Living out biblical creation care

Beyond getting over some of our understandable cultural hang ups we need to understand why we care for God’s creation. Sounds basic enough, but you get to know your scripture. At the very least you need to be able to given an apologia (a defense) for God’s relationship to the creation.

A great place to start is to check out our Creation Care Book Store and pick up a few books like Ed Brown’s Our Father’s World, Katharine Hayhoe’s A Climate for Change¸ Jim Ball’s Global Warming & The Risen Lord, Ben Lowe’s Green Revolution, Jonathan Merritt’s God’s Plan for the World¸ and/or Cal Dewitt’s Earth Wise. All of these book layout a basic biblical frame and narrative for a Christian view on creation.

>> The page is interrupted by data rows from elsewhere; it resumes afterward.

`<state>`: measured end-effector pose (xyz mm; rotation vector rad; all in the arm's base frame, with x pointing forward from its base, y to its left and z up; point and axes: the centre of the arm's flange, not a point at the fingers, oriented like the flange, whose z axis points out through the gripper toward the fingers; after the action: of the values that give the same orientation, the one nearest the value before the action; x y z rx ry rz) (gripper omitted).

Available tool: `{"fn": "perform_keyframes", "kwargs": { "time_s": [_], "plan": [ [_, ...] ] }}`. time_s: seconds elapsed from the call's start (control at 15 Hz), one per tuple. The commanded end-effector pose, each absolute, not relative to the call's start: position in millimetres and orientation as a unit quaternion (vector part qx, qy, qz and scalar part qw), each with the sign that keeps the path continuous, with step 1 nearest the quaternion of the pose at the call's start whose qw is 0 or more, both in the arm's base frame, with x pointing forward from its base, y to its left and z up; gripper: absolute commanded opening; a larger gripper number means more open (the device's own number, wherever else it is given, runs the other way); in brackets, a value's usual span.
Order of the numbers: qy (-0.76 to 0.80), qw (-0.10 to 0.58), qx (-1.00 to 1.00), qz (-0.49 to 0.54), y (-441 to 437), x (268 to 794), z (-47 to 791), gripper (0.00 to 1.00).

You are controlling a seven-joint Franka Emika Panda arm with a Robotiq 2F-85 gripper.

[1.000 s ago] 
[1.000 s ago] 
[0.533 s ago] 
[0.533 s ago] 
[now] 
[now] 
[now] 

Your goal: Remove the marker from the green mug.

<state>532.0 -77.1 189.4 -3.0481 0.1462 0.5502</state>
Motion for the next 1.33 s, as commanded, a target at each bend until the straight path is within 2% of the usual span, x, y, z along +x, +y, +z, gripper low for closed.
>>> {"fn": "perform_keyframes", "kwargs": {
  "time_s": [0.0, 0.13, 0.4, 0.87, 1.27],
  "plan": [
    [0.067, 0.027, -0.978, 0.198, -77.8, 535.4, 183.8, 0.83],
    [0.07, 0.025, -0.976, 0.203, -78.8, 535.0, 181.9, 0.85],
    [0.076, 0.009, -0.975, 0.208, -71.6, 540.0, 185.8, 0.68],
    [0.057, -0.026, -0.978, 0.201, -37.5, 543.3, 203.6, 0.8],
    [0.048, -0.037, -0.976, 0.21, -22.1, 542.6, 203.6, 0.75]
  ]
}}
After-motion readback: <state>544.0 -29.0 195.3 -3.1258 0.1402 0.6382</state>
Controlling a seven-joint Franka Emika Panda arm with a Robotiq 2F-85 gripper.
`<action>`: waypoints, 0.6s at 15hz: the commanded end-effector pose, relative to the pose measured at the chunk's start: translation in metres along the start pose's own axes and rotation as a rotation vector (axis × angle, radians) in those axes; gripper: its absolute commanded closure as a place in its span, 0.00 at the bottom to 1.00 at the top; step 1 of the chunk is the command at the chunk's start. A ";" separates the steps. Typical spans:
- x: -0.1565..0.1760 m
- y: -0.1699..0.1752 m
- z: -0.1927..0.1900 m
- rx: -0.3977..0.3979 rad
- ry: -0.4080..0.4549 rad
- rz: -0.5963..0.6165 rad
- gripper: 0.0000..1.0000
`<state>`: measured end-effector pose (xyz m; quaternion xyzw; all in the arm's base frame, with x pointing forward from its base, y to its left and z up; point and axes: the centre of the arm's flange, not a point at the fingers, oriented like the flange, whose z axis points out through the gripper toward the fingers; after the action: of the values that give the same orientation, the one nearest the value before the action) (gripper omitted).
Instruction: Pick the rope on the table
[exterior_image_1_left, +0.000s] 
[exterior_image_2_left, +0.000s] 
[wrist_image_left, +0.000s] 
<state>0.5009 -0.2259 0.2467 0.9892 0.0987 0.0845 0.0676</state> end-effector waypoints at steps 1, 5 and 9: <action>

Just to recap God made the world, called it good, blessed it to flourish, and asked us to use our creative talents to steward and maintain it. We introduced sin into the world. We fell. The creation was cursed because of us. Man’s days were shortened; chaos and disorder were introduced into the Creation. Creation did not lose its’ continual witness to God (see the Psalms, Paul, King David, etc.). Jesus showed us that he is Lord of creation (eye on the sparrow, calming the seas, physical resurrection). Creation waits for the Children of God to be revealed so that it might to be liberated from decay (Romans 8:20).

One day Jesus will come down to earth and all things will be made new. There will be a great judgment of the living and the dead and the Lord will once again fully dwell with his people in a created world.

What’s holding you back?

I know Hybrid’s are expensive (actually not really), being creation friendly will break the bank (nope), I’ll become really liberal (probably not), people won’t understand what I’m doing (when has that ever held you back?), it’s just one more thing to add on (like following Jesus faithfully no matter what the call might be?), it’s just ” just what?

photo by Sanford Kearns used through flickr creative commons

photo by Sanford Kearns used through flickr creative commons

Try committing to one thing. Live out the faith as it relates to creation care. Go and make disciples. Don’t go out on the street corner yelling. Don’t go start meeting environmentalists in order to get them to go to church. Don’t became an enviros friend and then dump them when it’s clear they aren’t as immediately in to how you practice your faith. Eat with them, get to know them, pray with them, share common passion, show them why you care for creation and most of all love them. Be with them, love them, trust God. That’s about it.